EXERCISE DESCRIPTION:
Reproduce the first line of the material below and each line after it, exactly, through the line containing "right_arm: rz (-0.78", and give nothing more.

SUPPLIED MATERIAL:
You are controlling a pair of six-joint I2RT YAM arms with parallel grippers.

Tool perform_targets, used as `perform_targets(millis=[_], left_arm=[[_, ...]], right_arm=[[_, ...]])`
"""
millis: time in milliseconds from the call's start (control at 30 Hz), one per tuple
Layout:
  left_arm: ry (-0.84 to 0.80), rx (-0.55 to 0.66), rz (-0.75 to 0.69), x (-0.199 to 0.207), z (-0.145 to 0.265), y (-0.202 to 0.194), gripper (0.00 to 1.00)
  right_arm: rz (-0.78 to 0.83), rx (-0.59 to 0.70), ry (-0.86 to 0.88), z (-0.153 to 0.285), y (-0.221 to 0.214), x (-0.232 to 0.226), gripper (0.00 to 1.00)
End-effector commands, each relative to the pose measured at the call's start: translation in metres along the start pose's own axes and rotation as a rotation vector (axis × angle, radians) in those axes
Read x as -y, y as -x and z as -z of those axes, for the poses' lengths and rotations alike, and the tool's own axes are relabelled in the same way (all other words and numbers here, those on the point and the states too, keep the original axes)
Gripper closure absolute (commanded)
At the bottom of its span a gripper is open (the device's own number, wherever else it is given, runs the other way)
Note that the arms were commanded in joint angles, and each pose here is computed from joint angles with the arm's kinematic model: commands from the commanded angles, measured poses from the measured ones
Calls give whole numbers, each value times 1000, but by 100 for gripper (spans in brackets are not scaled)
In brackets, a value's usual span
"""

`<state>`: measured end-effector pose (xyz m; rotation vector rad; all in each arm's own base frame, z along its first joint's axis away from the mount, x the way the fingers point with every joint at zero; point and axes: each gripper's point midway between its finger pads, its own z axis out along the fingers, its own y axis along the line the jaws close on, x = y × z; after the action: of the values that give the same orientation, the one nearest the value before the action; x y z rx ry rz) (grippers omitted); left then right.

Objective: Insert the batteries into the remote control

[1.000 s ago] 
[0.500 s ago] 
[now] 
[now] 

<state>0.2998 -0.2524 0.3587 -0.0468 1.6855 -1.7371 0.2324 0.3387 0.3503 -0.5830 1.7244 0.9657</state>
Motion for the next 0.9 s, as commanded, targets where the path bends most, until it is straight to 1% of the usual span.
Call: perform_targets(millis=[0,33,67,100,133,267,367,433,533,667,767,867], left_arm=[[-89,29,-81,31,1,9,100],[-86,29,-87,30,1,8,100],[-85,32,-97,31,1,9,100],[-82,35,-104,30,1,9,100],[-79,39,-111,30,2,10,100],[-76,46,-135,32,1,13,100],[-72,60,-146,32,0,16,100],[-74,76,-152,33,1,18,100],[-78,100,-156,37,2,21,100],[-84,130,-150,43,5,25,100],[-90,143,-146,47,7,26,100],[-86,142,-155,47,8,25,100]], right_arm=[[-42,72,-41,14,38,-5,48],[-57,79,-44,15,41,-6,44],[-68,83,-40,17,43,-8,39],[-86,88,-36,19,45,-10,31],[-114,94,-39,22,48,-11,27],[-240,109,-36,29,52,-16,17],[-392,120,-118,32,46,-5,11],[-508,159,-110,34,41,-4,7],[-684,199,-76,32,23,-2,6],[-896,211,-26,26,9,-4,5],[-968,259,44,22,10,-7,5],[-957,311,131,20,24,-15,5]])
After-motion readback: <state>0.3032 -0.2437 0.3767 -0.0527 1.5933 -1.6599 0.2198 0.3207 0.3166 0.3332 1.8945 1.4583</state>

WRITTEN ANSWER:
You are controlling a pair of six-joint I2RT YAM arms with parallel grippers.

Tool perform_targets, used as `perform_targets(millis=[_], left_arm=[[_, ...]], right_arm=[[_, ...]])`
"""
millis: time in milliseconds from the call's start (control at 30 Hz), one per tuple
Layout:
  left_arm: ry (-0.84 to 0.80), rx (-0.55 to 0.66), rz (-0.75 to 0.69), x (-0.199 to 0.207), z (-0.145 to 0.265), y (-0.202 to 0.194), gripper (0.00 to 1.00)
  right_arm: rz (-0.78 to 0.83), rx (-0.59 to 0.70), ry (-0.86 to 0.88), z (-0.153 to 0.285), y (-0.221 to 0.214), x (-0.232 to 0.226), gripper (0.00 to 1.00)

This exercise is done.